5.- Alcohol de 96 º muy frío

6.- Varilla de vidrio

7.-. Tubo de ensayo

8.- Batidora y un cuchillo.

9.- Vaso de precipitado

10.-Probeta o pipeta

PROCEDIMIENTO:

1.- En el vaso de precipitado pequeño echa 3 cucharaditas de detergente lavavajillas.

2.- Añade una cucharada de sal.

3.- Añade 25 mililitros de agua destilada.

Es necesario utilizar la pipeta para extraer la cantidad de agua adecuada

4.- Mantener en un baño de hielo esta disolución.

5.- Corta la zona central del vegetal elegido en cuadrados.

6.- Tritura los trozos del vegetal (en el vaso de precipitado grande) con un poco de agua en la batidora (la mezcla de células y agua debe ser opaca), accionando 2 veces las cuchillas a impulsos de 10 segundos. Así se romperán muchas células. Así es como trabajaban nuestros alumnos en la realización de esta práctica

7.- Mezcla en el recipiente grande el triturado celular con la disolución inicial del vaso.

8.- Agita vigorosamente la mezcla durante al menos 5 minutos, sin formar espuma.

9.- Haz pasar el líquido obtenido por un colador.

10.- Retira 5 ml. de la mezcla a un tubo de ensayo y añade con la pipeta 5 mililitros de alcohol enfriado a 0º C. Se debe dejar escurrir lentamente el alcohol por la cara interna del tubo de ensayo, teniendo éste inclinado. El alcohol quedará flotando sobre la mezcla.

11.- Deja reposar durante 5 minutos hasta que se forme una zona turbia entre las 2 capas. (Mientras esperas este tiempo, puedes ir recogiendo y limpiando todos los recipientes empleados anteriormente).

12.- Introduce una varilla justo debajo del alcohol (la zona turbia que queda entre las 2 capas).

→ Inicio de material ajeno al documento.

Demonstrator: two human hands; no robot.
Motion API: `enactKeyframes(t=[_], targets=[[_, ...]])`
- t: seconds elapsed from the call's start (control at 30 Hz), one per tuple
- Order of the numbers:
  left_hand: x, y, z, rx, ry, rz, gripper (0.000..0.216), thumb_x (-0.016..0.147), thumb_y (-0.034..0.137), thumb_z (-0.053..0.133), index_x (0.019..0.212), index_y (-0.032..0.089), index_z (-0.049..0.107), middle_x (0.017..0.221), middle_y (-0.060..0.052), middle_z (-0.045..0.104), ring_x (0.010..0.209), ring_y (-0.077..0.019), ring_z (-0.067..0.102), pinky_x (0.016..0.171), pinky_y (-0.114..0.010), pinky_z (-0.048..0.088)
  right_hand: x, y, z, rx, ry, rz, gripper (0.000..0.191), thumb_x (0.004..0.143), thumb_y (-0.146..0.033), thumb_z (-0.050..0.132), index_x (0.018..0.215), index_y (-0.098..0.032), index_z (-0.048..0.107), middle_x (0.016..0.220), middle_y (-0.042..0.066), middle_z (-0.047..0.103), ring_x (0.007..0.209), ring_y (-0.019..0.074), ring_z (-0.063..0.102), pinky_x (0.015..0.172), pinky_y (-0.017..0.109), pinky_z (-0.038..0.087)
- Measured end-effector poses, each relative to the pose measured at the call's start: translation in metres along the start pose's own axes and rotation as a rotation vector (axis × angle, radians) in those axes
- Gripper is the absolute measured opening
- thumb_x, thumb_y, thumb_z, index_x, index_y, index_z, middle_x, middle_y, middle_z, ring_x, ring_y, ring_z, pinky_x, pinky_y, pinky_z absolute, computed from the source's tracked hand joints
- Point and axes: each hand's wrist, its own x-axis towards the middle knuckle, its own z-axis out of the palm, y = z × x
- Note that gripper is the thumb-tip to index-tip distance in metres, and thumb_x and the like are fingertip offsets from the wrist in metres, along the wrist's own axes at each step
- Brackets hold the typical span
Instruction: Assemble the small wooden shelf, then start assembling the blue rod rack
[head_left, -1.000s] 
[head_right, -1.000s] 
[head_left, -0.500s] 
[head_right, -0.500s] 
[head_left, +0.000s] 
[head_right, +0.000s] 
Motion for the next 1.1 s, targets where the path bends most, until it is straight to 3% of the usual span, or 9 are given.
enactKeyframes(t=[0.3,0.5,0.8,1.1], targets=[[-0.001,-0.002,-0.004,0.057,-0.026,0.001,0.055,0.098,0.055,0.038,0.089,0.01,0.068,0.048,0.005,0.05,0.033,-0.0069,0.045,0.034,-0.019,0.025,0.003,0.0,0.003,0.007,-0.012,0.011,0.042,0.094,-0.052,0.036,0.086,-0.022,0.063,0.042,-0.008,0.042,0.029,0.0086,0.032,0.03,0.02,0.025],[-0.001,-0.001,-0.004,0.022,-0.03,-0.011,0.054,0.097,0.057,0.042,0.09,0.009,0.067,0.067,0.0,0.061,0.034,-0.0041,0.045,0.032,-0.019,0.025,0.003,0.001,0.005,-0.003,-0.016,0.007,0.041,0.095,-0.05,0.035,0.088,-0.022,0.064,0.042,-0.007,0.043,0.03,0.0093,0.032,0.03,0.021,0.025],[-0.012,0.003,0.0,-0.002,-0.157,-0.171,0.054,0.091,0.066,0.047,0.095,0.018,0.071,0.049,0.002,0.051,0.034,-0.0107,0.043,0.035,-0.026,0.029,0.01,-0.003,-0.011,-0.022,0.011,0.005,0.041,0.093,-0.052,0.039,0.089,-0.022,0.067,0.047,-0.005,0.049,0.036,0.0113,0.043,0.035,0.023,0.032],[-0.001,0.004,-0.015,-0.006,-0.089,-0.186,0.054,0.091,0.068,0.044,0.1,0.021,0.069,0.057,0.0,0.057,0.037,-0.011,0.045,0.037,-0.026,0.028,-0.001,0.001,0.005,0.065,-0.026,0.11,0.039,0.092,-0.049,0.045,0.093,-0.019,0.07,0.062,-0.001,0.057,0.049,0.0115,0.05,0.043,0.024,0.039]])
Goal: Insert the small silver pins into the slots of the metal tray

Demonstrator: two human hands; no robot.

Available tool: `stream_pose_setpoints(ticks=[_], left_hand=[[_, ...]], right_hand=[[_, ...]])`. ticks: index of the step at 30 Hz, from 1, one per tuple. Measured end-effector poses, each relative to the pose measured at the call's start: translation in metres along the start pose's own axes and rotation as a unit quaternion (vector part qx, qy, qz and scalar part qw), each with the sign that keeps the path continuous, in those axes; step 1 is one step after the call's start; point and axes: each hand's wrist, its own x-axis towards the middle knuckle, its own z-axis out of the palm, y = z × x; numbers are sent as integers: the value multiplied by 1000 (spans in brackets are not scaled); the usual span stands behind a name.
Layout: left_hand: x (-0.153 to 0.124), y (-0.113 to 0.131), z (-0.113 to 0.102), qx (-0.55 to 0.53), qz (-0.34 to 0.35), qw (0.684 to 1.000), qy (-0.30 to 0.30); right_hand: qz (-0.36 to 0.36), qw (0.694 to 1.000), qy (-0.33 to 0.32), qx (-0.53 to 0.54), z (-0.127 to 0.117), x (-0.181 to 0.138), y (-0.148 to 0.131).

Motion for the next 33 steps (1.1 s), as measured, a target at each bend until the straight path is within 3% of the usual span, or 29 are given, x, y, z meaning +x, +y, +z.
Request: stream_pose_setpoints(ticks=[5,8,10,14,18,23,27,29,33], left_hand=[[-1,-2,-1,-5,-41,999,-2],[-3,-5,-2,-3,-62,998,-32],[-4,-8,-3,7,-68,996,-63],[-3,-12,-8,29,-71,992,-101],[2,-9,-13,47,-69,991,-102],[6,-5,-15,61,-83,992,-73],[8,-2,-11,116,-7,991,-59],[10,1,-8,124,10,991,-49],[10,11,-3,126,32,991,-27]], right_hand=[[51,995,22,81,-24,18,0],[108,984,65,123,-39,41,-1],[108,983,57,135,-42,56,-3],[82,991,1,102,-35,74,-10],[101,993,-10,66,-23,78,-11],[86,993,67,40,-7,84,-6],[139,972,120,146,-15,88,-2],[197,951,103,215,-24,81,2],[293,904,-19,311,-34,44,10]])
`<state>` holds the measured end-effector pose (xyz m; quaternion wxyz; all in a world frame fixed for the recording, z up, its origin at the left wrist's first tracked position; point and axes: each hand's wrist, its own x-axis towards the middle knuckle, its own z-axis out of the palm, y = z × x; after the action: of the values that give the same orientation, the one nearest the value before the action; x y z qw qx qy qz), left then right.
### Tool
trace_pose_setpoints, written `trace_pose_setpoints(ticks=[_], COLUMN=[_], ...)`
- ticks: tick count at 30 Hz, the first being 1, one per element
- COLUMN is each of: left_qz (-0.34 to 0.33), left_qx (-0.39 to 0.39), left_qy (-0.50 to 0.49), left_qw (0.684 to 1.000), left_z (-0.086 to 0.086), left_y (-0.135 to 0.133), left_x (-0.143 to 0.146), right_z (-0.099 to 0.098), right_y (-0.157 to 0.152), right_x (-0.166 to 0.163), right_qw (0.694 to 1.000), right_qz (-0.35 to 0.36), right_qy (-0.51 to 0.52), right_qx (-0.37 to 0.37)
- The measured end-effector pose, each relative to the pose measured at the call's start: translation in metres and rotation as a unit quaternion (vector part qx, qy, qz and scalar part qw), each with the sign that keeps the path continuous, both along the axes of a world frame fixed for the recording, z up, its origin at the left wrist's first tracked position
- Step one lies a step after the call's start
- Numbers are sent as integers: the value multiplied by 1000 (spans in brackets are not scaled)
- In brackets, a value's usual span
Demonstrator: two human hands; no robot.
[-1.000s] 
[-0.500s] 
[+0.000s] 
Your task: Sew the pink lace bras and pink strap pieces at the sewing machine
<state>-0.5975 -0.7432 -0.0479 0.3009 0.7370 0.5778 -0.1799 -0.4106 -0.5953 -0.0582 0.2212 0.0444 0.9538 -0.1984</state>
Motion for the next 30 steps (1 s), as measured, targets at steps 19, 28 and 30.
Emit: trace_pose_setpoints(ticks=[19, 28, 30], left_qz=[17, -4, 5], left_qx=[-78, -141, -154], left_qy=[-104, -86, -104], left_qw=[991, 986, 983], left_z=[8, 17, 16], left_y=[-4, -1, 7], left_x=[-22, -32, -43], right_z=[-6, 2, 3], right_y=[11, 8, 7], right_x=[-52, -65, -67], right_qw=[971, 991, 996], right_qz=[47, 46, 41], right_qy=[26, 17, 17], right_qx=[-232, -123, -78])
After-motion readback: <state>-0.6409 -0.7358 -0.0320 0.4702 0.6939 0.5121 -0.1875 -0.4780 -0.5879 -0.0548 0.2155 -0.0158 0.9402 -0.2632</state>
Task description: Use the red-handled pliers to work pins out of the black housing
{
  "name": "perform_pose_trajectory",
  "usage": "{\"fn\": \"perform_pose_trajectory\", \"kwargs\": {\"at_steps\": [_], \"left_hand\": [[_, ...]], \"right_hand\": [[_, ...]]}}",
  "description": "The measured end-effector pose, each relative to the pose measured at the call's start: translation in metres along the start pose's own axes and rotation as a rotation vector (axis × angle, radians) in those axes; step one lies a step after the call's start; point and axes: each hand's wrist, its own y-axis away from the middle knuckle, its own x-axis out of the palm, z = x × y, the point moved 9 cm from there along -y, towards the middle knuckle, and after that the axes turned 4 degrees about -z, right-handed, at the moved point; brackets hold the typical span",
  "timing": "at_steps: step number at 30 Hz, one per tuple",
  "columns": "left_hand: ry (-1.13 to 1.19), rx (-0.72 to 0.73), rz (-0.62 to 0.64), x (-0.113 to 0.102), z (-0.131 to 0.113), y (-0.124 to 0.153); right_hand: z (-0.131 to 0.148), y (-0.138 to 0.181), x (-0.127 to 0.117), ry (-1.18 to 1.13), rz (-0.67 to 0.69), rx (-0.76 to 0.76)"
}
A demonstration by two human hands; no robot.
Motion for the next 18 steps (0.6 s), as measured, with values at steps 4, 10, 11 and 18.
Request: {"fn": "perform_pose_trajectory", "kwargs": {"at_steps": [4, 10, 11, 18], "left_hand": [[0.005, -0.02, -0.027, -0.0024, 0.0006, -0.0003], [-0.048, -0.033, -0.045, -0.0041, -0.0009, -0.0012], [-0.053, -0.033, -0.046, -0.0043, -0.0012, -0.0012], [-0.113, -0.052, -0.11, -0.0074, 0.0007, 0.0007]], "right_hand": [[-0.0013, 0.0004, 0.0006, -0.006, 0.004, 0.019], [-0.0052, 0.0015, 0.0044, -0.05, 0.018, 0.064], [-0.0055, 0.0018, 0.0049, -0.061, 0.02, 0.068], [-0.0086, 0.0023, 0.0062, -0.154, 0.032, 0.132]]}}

Remueve la varilla hacia delante y hacia atrás y poco a poco se irán enrollando los fragmentos de mayor tamaño de ADN.

13.- Pasado un minuto, retira la varilla atravesando la capa de alcohol, con lo cual el ADN quedará adherido a su extremo, con el aspecto de un copo de algodón mojado.

14.- Si quieres conservar el ADN puede dejarse secar sobre un papel de filtro.

RESULTADOS:

El producto filamentoso obtenido de la extracción no es ADN puro, ya que, entremezclado con él, hay fragmentos de ARN. Una extracción “profesional” se realiza añadiendo enzimas que fragmentan las moléculas de ARN y que impiden que se unan al ADN.